■ What to do
Could you count the lines in the data that contain "hanger"? Reply with the number only.

-- Records supplied follows --

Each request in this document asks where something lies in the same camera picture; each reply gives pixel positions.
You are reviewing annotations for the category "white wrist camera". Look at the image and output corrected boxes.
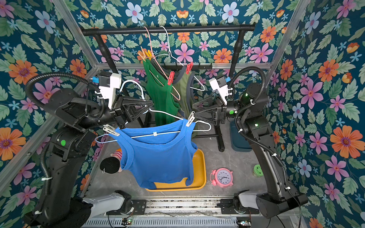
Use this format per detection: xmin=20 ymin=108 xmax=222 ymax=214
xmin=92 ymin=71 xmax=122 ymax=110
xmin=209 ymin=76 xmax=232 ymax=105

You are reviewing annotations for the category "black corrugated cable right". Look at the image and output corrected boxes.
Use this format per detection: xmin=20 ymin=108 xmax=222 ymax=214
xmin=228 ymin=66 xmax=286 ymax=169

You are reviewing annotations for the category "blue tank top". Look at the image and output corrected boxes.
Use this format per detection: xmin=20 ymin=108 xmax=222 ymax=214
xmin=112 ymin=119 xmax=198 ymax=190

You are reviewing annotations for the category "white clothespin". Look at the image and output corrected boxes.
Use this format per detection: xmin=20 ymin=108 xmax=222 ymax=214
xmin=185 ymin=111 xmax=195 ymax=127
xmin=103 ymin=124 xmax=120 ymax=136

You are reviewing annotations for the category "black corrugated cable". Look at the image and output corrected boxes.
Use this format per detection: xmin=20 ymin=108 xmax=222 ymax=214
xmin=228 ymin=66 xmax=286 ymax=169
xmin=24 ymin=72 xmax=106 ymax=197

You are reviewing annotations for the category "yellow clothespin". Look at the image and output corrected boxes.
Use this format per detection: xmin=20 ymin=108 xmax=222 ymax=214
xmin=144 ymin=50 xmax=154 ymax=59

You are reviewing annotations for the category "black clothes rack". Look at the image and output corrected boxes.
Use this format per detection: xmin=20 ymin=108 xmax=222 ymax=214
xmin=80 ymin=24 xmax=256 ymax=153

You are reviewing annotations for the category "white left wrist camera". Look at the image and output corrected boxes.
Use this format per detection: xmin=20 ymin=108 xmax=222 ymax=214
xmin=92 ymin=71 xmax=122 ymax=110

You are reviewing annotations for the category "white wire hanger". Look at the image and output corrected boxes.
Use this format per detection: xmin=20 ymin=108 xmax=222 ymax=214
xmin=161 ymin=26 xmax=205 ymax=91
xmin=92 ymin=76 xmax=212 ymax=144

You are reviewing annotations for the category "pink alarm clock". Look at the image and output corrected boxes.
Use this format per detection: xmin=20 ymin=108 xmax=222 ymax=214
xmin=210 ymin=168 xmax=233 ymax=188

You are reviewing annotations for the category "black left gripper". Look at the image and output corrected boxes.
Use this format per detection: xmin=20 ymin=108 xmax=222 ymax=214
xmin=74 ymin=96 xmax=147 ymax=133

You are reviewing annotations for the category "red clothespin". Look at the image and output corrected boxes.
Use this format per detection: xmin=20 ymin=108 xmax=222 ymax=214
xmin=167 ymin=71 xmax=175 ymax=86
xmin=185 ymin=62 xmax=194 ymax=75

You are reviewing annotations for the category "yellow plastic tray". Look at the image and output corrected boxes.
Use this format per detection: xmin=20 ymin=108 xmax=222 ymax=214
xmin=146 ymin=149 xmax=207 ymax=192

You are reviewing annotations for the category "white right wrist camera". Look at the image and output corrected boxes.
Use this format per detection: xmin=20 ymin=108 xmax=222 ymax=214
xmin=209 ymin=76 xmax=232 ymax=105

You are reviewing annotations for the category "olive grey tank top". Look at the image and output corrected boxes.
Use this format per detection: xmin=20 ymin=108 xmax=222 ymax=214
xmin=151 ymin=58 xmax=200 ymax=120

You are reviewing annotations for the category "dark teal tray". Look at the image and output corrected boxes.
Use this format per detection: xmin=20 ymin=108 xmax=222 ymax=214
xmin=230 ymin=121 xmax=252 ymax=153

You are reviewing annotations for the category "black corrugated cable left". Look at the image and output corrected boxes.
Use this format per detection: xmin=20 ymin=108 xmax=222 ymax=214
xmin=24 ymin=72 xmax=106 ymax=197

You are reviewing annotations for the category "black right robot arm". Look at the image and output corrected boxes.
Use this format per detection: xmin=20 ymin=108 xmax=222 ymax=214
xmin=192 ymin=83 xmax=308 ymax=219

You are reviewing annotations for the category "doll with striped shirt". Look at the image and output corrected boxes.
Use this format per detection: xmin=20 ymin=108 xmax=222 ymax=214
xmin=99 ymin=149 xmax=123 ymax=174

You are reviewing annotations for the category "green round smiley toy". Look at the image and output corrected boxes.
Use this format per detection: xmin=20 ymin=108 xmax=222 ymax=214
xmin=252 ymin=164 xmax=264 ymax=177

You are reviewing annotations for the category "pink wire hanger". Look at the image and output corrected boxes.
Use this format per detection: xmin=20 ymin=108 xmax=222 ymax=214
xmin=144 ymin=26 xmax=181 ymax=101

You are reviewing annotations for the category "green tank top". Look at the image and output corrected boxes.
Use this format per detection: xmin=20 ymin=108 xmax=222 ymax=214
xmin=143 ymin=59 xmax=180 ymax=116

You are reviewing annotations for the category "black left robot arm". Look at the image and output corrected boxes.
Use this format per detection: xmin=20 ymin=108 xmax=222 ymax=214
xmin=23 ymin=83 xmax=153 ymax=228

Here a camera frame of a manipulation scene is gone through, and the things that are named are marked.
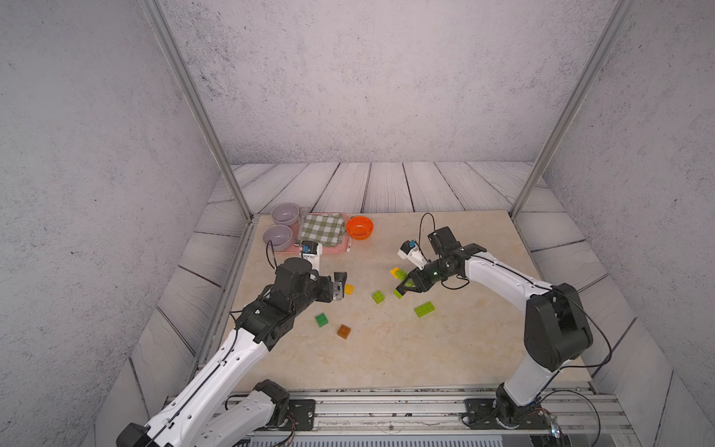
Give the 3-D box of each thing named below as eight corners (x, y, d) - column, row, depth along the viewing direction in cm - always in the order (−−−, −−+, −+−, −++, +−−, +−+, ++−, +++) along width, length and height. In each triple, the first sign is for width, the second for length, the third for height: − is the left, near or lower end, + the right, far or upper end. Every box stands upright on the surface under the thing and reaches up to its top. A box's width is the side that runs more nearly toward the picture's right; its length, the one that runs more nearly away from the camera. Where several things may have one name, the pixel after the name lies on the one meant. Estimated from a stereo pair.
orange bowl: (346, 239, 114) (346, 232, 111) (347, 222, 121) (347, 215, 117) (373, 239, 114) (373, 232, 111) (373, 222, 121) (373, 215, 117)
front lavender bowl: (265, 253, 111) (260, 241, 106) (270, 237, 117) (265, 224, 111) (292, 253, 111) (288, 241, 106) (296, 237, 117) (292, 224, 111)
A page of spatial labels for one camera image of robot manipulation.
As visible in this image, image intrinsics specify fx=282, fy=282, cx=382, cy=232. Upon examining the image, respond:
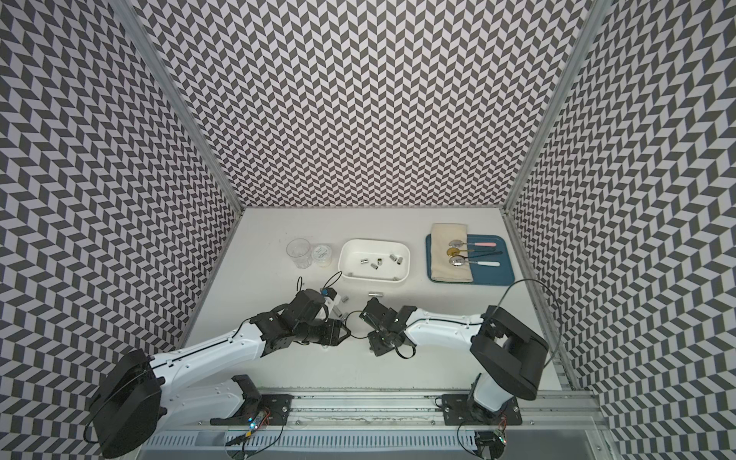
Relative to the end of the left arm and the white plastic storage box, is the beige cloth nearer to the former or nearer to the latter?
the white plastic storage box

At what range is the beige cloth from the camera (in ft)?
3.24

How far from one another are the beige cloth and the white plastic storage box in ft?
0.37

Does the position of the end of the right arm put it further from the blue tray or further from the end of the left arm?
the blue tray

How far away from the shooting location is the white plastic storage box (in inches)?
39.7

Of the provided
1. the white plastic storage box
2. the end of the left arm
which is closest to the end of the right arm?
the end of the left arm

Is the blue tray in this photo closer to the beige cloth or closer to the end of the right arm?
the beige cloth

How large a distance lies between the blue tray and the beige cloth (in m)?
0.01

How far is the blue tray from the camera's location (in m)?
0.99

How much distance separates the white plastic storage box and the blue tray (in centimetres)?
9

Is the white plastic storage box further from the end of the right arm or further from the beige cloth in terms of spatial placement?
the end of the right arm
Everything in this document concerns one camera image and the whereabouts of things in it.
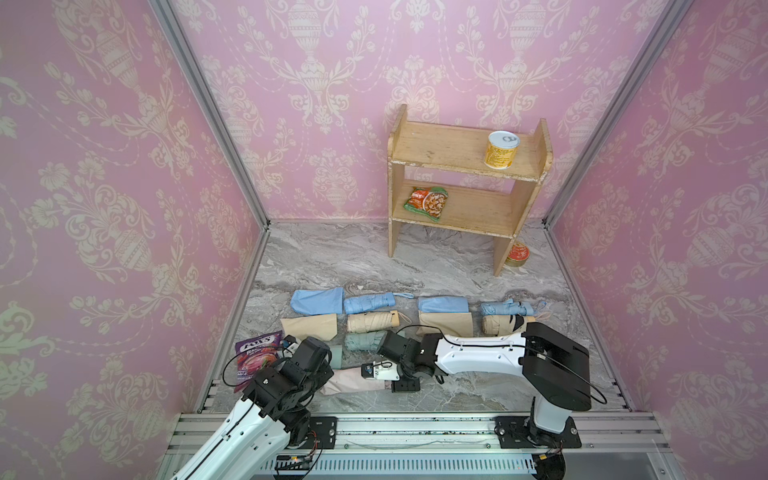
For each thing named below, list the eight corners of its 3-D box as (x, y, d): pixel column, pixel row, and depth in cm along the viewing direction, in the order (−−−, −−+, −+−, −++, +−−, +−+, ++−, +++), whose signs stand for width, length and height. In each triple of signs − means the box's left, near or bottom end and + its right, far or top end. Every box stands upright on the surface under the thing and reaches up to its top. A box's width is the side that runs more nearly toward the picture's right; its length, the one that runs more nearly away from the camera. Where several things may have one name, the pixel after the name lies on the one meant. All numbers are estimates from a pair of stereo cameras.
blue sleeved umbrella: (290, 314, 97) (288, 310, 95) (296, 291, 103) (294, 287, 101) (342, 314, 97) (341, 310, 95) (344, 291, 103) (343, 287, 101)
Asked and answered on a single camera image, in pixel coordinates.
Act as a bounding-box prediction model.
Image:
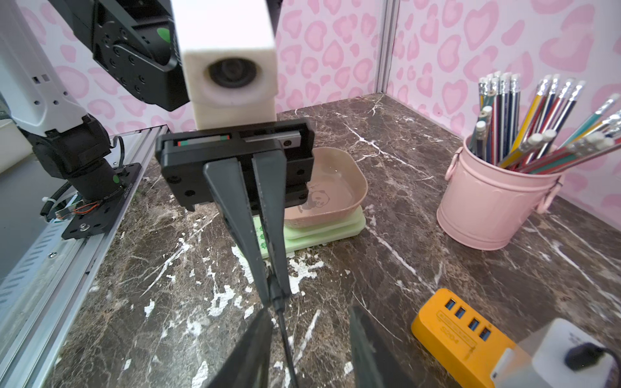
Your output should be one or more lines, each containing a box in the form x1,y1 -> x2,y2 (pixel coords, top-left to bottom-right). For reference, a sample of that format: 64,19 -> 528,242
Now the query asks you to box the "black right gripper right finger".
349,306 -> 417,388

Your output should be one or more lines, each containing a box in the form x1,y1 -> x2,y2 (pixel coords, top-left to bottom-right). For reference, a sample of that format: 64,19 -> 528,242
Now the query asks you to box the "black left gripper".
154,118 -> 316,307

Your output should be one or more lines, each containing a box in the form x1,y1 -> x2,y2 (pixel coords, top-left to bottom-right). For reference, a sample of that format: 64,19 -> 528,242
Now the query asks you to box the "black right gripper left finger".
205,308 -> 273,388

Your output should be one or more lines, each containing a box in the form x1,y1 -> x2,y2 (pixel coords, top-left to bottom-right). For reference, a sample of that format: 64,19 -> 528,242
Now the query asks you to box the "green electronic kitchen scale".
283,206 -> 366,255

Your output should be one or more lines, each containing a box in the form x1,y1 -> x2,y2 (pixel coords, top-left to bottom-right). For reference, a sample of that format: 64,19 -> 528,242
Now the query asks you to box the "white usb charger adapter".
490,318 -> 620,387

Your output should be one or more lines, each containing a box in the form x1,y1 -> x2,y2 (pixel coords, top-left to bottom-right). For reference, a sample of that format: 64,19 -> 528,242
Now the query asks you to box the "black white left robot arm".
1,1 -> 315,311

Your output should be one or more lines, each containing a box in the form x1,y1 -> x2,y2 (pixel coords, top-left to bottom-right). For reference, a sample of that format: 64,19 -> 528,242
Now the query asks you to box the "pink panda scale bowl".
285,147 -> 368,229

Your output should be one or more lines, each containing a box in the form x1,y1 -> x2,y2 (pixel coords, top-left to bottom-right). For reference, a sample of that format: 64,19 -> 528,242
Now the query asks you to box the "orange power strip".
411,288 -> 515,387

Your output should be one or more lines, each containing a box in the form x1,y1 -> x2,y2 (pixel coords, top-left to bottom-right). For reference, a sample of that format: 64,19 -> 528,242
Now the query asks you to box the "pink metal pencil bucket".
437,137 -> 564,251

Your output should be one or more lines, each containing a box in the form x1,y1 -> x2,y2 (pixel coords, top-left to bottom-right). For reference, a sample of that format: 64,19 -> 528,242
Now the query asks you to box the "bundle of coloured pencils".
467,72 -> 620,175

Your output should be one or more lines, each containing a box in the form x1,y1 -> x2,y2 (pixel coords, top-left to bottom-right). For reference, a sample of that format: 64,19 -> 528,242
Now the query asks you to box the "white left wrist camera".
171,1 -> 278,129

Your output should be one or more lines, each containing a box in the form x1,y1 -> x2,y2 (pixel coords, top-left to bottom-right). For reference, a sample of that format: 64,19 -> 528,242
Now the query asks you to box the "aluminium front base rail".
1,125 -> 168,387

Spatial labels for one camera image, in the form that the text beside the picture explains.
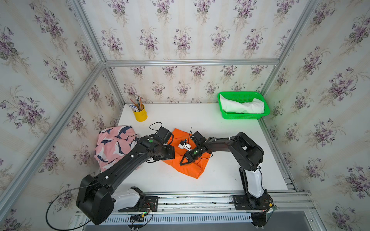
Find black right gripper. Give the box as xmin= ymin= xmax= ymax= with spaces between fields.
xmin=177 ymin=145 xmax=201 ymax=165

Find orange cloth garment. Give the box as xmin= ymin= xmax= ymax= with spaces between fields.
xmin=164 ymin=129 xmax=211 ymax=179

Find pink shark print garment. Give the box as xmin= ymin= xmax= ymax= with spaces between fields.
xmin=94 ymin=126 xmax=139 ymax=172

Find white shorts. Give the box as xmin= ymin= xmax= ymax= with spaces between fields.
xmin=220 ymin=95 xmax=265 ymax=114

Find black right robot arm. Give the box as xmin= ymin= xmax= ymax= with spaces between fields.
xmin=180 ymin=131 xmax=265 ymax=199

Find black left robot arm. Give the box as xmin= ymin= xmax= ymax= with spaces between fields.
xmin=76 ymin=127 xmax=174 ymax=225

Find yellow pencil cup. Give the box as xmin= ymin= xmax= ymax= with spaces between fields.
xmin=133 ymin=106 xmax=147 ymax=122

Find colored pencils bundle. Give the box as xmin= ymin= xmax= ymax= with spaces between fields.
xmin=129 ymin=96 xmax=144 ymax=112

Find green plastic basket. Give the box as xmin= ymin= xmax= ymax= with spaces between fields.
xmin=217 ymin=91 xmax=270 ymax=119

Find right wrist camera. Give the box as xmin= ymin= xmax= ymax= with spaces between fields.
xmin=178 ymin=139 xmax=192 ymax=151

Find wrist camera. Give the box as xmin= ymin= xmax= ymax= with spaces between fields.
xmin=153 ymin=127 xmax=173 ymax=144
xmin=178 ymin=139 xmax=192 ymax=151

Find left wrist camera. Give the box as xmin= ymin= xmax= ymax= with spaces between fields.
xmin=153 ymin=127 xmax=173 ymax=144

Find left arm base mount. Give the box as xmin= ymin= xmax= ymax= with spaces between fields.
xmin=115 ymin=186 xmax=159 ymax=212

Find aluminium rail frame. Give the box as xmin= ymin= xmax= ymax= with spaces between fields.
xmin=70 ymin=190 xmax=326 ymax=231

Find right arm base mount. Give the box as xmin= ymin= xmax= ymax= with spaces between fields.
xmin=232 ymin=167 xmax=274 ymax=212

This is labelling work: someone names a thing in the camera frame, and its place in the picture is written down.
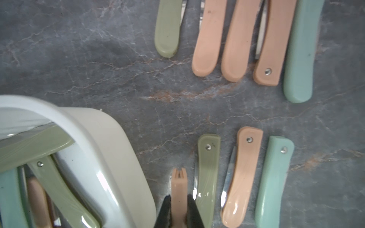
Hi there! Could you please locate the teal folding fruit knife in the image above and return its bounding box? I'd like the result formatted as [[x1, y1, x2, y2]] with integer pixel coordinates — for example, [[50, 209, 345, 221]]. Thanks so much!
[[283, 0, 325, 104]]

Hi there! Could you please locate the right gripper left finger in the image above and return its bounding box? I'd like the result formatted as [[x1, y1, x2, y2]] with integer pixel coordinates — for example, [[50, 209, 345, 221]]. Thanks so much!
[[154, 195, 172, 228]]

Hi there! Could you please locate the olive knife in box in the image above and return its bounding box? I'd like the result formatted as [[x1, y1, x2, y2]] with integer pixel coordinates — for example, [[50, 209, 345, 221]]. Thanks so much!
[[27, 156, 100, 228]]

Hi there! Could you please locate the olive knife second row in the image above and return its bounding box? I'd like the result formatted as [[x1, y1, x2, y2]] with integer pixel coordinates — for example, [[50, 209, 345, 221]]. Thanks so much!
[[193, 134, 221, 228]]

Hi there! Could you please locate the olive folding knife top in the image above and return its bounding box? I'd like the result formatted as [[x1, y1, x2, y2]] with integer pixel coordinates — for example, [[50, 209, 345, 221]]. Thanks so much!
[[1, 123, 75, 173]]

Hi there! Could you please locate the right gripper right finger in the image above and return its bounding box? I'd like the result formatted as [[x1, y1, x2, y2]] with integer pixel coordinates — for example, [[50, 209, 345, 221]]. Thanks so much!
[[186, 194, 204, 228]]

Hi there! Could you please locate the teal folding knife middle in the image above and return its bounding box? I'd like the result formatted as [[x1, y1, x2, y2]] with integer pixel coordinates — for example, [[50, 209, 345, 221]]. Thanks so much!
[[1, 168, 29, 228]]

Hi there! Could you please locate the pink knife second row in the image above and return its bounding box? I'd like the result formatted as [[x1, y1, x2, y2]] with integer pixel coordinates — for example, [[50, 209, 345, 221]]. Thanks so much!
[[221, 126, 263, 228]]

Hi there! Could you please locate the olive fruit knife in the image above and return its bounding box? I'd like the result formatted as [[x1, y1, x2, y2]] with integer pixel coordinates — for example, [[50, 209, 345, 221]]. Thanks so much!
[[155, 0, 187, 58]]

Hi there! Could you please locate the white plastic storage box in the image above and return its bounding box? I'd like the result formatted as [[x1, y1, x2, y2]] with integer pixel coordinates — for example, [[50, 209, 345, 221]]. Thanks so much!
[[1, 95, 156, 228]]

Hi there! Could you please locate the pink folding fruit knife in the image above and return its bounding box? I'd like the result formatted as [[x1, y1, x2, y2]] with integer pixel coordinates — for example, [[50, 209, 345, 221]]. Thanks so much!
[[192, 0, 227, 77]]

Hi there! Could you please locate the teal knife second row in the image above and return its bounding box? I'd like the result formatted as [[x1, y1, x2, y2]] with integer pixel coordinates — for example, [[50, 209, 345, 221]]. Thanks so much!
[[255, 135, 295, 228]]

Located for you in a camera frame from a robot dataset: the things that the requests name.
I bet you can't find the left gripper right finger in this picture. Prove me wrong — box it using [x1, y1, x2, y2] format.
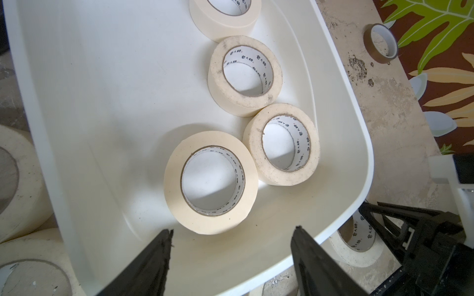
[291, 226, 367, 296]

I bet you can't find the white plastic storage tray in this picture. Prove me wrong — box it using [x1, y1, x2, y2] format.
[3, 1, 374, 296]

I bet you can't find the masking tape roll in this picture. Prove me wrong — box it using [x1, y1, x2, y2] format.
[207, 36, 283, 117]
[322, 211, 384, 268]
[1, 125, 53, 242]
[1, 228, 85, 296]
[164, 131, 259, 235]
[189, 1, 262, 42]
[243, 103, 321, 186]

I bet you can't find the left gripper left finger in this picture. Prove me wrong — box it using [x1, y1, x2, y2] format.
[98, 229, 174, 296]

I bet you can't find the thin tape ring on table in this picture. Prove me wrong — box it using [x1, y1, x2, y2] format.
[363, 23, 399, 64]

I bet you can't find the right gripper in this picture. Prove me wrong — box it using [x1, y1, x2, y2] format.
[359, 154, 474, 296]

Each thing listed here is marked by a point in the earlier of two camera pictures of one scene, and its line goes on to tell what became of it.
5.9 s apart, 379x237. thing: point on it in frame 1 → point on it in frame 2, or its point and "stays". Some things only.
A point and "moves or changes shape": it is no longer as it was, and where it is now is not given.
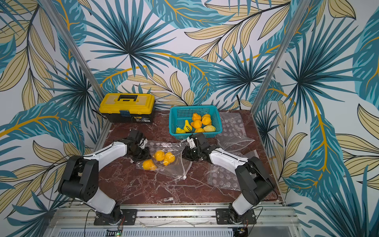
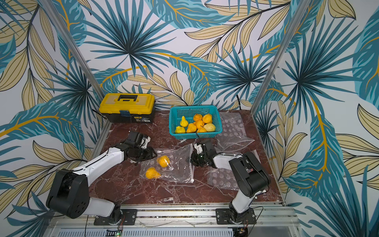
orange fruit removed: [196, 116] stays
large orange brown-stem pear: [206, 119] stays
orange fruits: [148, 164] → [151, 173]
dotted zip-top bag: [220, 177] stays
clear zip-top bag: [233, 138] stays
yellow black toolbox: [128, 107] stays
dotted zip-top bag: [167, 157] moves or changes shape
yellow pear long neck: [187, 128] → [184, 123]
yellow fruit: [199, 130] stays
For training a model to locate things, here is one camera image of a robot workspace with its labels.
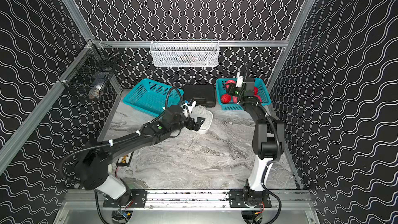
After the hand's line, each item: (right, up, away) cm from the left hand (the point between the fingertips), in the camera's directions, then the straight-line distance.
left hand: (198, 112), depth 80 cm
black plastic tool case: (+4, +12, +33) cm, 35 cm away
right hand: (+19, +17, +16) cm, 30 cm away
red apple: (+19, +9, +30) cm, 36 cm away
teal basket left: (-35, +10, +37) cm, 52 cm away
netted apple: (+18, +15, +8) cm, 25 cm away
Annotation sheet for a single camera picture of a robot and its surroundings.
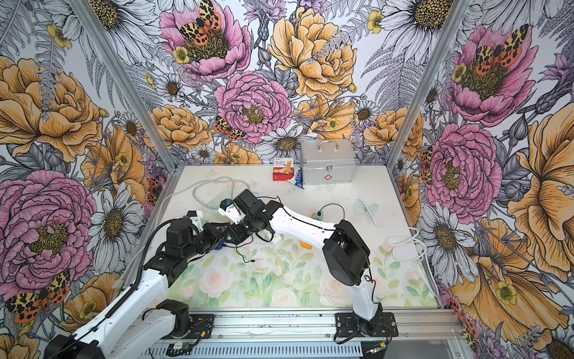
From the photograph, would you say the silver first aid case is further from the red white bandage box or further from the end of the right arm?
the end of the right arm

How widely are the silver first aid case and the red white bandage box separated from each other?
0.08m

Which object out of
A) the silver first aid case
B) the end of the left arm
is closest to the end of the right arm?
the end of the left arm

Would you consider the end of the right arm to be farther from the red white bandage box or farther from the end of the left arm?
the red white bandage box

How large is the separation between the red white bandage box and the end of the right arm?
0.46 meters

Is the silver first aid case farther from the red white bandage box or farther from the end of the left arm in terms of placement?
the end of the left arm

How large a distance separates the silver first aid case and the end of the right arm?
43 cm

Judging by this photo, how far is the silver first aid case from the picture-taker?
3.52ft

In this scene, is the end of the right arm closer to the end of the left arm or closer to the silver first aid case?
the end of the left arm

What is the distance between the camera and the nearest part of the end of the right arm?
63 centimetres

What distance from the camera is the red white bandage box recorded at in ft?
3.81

-- Records supplied concluded --

■ Answer area
2